METHUEN — The state attorney general should throw out a wage complaint filed against the city by former health director Brian LaGrasse, says a lawyer representing the city.
LaGrasse’s lawyer filed the wage complaint Sept. 23, two months after the city was late in paying him roughly $14,500 in wages and benefits following his July 1 layoff.
The complaint represents a first step toward a potential lawsuit against the city and City Council Chairman Sean Fountain, according to lawyer Elise Hoffman, who is representing LaGrasse.
In response, the private law firm representing the city sent a letter to the attorney general’s office last week requesting that the complaint be dismissed, in part, because it incorrectly interprets state wage law in an attempt “to unfairly take advantage of the city’s good faith efforts to promptly pay (LaGrasse) all wages owed following his layoff.”
According to the wage complaint, LaGrasse was laid off July 1 and received his final $800 paycheck two days later. He was then paid $13,773 in unused vacation and sick time on July 18.

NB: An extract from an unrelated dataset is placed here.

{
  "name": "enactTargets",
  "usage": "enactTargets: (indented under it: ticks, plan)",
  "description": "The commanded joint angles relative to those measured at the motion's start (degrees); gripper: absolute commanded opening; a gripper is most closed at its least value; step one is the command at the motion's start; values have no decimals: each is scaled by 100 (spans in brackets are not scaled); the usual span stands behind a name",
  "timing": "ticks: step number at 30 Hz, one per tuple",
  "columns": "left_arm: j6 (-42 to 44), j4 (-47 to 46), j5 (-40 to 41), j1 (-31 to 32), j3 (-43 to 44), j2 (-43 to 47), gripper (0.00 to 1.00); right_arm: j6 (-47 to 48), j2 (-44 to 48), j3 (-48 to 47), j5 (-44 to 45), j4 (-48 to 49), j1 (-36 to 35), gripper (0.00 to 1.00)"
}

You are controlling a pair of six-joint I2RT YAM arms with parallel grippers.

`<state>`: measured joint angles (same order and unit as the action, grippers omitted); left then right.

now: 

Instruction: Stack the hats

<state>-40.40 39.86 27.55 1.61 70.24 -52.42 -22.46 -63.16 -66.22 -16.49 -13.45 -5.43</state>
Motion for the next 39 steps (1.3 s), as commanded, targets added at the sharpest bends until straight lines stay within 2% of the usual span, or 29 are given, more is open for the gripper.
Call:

Hoffman told The Eagle-Tribune last month that state labor law requires that a discharged employee be paid all wages and benefits on their last day. Hoffman said LaGrasse is seeking $29,000 in the wage complaint for the delayed payments.
In the city’s response letter, Kopelman and Paige lawyer Darren Klein wrote that state labor law is intended “to prevent unreasonable detention of wages.” LaGrasse was paid “just days after his discharge,” Klein wrote.
“LaGrasse has now filed a wage complaint in an attempt to unfairly extract attorney’s fees and unwarranted treble damages from the city despite the fact that there is no evidence that his wages were unlawfully withheld for an unreasonable period of time,” Klein wrote. “His only contention is that these payments were not made on the precise date of his discharge.”